• **Instructions for the task**:
Copy verbatim the block of lines in the entries below whose first line contains "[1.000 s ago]" and whose last line contains "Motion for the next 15". Leave out all other lines.

[Records from a collection]
########################################

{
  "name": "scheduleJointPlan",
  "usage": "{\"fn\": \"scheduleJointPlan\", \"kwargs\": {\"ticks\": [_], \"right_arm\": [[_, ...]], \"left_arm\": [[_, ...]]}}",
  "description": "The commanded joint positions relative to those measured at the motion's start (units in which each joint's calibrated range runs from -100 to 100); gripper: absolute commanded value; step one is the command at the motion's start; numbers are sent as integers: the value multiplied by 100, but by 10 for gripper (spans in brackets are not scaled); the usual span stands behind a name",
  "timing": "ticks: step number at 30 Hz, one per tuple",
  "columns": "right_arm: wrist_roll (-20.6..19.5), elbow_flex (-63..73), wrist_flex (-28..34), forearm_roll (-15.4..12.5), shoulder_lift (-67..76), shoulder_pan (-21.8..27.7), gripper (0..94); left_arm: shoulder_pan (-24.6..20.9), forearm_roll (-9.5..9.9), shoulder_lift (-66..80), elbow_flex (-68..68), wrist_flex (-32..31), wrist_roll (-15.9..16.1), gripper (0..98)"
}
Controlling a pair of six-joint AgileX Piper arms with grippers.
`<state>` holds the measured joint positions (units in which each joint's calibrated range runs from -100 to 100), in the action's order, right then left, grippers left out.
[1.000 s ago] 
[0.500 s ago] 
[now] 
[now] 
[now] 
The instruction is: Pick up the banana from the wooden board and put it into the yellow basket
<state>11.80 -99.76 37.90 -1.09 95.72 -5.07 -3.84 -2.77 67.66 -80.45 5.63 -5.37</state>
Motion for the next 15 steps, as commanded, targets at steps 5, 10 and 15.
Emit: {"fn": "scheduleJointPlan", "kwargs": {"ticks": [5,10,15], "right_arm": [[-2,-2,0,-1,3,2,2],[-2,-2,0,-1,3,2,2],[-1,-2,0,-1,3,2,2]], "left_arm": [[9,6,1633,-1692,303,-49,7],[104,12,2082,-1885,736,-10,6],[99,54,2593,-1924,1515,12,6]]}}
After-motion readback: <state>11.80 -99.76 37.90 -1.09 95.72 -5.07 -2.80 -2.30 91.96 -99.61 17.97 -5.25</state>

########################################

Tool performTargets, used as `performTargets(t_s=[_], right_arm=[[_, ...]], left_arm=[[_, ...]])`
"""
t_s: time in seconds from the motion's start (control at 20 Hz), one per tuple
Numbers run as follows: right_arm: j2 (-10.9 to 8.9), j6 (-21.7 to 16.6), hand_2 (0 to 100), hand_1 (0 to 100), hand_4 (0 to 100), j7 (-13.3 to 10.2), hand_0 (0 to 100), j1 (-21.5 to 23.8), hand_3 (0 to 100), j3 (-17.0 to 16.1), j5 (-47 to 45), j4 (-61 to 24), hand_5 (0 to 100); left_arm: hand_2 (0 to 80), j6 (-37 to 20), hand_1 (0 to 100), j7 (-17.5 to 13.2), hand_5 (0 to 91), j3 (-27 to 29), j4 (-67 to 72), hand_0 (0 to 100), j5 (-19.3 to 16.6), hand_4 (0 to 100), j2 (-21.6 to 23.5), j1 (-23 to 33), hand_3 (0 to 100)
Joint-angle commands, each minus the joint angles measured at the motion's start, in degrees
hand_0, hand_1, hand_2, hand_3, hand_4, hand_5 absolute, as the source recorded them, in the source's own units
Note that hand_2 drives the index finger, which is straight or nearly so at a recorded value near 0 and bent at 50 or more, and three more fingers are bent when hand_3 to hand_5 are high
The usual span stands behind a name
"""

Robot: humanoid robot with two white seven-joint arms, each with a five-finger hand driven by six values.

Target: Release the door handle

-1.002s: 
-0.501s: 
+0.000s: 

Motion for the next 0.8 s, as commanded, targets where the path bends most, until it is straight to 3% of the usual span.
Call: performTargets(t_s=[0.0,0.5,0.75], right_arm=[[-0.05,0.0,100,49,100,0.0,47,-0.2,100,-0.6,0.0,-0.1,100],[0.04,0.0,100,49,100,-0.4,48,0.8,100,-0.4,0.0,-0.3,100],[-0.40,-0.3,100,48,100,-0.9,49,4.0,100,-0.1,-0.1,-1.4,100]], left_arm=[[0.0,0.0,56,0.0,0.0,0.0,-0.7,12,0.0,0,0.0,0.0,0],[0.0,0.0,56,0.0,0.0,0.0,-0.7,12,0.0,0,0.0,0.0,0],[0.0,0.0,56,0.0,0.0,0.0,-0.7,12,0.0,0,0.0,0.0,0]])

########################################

• **Written answer**:
[1.000 s ago] 
[0.500 s ago] 
[now] 
[now] 
[now] 
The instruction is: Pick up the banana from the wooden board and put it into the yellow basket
<state>11.80 -99.76 37.90 -1.09 95.72 -5.07 -3.84 -2.77 67.66 -80.45 5.63 -5.37</state>
Motion for the next 15 steps, as commanded, targets at steps 5, 10 and 15.

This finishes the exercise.